It reached a point with me that I had a constant noise in my head, like gibberish voices just below consciousness threshold, similar to schizophrenia symptoms. Also had many chronic physical conditions. After quitting all processed/junk food, it took only 10 days before noticeable improvements in health were evident, and now after 3 years off the poison much, much healthier.
barakn
5 / 5 (1) Oct 25, 2017
It turns out the the free MSG found in ever larger quantities in highly processed/junk food inhibits the production of myelin, and the bodies repair mechanisms can then not 'patch' the defects in the nerve sheaths caused by processes occurring naturally in the body.

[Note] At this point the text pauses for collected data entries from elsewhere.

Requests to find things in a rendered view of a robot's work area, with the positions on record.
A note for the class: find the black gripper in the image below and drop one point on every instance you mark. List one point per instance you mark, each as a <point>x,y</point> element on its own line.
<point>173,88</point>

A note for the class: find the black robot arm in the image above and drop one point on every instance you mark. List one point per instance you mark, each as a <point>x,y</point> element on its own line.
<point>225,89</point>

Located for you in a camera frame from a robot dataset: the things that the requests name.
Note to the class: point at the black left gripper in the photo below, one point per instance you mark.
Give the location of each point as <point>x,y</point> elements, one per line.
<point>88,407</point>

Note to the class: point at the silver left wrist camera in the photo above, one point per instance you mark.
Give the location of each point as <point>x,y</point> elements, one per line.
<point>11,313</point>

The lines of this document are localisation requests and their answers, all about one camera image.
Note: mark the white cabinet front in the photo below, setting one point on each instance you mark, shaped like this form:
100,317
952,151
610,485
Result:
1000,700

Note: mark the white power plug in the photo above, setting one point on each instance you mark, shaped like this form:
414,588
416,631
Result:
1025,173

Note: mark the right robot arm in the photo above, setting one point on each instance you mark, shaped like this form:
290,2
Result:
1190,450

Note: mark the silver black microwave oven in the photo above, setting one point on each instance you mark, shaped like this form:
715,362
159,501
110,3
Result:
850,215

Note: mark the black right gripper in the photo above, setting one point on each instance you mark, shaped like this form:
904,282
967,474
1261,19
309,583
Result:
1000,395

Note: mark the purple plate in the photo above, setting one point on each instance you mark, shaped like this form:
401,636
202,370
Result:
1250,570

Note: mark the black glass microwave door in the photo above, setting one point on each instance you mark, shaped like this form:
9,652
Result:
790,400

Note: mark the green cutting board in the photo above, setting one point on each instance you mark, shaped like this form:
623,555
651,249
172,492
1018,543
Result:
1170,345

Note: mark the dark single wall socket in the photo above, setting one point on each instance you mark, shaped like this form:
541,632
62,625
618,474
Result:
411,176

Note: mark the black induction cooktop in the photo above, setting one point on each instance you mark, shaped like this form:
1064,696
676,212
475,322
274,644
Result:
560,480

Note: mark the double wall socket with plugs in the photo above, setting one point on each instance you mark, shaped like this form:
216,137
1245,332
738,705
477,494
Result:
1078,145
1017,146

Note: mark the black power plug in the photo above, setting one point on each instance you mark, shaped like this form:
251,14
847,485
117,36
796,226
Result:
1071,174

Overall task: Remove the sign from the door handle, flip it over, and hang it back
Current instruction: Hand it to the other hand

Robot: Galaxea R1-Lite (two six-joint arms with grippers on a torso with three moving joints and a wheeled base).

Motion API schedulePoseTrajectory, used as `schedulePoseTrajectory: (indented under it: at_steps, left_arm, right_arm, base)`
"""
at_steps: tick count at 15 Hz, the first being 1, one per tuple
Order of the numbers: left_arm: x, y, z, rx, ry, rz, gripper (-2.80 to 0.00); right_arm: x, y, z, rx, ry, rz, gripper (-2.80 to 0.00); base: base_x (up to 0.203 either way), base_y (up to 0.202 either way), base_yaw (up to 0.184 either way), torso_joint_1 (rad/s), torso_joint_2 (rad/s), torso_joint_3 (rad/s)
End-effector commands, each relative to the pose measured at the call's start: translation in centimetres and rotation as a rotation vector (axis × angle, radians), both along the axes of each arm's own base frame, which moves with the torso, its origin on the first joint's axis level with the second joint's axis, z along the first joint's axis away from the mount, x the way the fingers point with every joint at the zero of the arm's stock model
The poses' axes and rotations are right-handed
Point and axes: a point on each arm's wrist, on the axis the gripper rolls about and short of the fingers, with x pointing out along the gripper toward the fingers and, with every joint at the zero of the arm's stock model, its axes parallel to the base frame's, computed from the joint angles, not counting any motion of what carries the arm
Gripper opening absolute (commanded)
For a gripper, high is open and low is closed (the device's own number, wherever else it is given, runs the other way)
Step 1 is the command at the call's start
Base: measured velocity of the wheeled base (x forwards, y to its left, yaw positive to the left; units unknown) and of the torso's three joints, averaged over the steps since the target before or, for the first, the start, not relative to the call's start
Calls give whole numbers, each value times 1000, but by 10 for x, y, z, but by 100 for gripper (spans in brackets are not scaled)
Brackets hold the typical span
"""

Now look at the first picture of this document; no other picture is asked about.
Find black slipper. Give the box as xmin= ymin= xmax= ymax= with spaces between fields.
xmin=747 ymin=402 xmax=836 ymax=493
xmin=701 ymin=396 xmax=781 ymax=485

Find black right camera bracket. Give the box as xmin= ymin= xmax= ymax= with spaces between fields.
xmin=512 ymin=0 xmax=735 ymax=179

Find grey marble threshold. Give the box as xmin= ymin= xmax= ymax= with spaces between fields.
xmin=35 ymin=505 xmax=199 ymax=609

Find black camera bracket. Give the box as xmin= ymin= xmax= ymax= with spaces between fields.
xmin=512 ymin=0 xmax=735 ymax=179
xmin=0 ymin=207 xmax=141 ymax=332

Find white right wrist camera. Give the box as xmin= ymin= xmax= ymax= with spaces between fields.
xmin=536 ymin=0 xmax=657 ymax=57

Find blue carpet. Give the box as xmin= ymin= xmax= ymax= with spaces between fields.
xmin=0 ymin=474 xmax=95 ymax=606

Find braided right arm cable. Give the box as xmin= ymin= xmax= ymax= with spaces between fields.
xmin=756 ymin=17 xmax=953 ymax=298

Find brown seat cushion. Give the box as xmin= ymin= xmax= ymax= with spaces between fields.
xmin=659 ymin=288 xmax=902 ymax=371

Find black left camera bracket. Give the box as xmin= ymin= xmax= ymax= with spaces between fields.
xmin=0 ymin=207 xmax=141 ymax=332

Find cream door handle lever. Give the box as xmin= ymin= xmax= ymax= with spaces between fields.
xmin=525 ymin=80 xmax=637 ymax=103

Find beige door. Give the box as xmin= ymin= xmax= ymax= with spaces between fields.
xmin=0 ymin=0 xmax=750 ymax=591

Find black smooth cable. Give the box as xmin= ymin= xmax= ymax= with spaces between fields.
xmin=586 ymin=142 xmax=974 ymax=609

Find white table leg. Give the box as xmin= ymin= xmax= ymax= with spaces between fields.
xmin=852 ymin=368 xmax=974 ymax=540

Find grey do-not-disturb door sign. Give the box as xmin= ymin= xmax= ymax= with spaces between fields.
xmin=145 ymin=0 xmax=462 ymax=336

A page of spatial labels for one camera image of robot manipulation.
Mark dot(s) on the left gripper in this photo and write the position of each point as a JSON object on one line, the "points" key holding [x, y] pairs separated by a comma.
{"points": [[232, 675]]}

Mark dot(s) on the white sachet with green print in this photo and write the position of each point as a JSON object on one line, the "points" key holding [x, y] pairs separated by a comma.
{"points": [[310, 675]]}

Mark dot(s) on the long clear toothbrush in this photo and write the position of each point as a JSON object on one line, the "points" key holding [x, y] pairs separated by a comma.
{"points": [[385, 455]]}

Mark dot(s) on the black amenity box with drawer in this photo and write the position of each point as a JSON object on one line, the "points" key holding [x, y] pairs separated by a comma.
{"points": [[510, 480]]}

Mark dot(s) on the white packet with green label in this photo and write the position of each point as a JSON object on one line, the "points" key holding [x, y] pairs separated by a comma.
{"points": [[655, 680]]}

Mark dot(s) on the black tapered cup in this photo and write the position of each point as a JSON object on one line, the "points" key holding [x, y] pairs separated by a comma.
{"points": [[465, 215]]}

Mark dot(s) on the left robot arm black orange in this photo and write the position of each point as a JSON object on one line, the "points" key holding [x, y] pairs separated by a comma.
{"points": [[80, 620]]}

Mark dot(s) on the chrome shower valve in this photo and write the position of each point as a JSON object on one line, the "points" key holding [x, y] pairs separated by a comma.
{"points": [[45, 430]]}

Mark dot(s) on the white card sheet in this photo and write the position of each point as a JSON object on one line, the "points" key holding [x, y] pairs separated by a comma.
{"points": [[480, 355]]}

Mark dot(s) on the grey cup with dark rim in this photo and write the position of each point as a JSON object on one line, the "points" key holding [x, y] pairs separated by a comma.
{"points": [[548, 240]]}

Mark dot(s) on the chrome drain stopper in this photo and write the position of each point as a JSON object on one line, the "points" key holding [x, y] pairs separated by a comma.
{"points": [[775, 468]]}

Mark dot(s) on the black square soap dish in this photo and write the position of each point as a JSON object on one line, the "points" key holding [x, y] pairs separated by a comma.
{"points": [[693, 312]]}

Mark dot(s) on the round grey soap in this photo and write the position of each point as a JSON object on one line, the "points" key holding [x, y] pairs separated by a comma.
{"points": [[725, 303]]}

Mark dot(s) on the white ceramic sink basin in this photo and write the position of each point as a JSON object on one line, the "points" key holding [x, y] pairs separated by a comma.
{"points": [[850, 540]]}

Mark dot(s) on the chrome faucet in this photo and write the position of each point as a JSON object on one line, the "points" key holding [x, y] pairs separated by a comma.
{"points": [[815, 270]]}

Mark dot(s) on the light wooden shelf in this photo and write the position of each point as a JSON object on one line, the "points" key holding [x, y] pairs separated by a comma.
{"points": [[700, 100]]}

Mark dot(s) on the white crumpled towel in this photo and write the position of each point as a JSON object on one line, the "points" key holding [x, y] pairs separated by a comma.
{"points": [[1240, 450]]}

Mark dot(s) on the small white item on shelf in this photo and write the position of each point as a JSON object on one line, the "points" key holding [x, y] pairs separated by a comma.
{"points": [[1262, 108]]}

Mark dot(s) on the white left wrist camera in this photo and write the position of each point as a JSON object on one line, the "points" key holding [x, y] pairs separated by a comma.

With prolonged, moderate to heavy MSG consumption, the cumulative defects in the nerve sheaths increase the noise levels in the nervous system and disruption of inter-organ communications, despite the bodies very efficient error correcting mechanisms. -Solon
Utter quackery. MSG is a salt of glutamate. When it enters your stomach, the sodium leaves and it becomes glutamate. When proteins are digested into amino acids by the hydrochloric acid in your stomach, one of them is glutamate. Monosodium glutamate is found naturally in tomatoes, cheese and other foods. Glutamate is such an essential neurotransmitter that your nervous system's own cells can synthesis glutamate from glutamine.